_Instructions for the task_
Copy exactly the lines of the material below that run from the one containing "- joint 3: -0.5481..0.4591" through the one containing "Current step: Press". Copy no other lines.

_Collected data_
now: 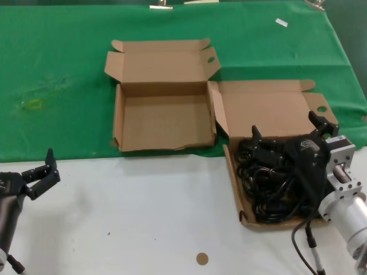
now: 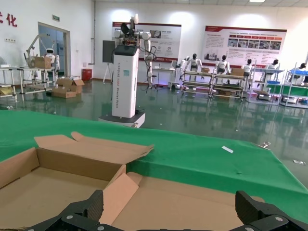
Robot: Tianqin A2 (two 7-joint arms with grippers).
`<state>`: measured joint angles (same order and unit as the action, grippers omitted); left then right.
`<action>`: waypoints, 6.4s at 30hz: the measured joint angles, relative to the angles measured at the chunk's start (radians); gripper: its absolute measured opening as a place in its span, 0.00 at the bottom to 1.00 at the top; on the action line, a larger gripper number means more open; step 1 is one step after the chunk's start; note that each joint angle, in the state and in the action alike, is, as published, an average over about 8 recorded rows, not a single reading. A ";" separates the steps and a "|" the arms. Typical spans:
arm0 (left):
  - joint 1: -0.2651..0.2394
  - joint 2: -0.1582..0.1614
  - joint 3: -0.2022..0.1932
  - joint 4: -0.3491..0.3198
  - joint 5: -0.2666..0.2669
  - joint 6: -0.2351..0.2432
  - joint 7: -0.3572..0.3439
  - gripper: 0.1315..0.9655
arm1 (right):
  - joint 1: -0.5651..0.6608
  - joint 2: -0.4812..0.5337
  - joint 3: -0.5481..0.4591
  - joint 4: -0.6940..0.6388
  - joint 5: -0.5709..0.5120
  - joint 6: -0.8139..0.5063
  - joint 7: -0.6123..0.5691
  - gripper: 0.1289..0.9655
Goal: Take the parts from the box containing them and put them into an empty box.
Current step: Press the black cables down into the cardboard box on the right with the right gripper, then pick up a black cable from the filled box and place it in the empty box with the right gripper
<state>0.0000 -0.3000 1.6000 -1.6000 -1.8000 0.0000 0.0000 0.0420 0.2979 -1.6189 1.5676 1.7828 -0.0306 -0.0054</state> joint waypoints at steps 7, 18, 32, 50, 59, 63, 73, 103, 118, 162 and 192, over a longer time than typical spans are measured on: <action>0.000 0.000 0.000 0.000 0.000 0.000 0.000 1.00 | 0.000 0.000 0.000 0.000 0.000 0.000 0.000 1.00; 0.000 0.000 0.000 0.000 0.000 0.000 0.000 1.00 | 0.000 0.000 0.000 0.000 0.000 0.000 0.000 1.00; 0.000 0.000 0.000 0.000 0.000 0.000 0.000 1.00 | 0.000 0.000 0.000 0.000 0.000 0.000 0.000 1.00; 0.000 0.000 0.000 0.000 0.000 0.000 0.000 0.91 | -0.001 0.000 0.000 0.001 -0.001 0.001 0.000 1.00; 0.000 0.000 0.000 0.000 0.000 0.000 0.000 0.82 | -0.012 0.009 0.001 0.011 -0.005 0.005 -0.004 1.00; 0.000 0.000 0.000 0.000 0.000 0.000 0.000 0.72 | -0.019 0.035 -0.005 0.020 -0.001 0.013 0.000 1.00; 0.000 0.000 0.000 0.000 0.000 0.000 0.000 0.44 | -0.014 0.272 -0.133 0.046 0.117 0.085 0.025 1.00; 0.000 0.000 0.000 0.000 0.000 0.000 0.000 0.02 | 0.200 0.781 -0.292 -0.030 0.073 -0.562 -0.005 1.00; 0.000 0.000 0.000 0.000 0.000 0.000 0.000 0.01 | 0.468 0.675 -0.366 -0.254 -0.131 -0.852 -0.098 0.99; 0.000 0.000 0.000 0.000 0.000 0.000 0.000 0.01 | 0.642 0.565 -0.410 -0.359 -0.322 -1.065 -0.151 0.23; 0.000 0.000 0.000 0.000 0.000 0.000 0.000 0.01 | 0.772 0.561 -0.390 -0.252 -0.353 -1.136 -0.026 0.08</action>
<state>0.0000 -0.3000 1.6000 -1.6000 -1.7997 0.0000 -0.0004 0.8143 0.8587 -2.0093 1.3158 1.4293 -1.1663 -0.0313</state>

_Answer to this exercise_
  - joint 3: -0.5481..0.4591
  - joint 4: -0.6940..0.6388
  - joint 5: -0.5709..0.5120
  - joint 6: -0.8139..0.5063
  - joint 7: -0.6123..0.5691
  - gripper: 0.1289..0.9655
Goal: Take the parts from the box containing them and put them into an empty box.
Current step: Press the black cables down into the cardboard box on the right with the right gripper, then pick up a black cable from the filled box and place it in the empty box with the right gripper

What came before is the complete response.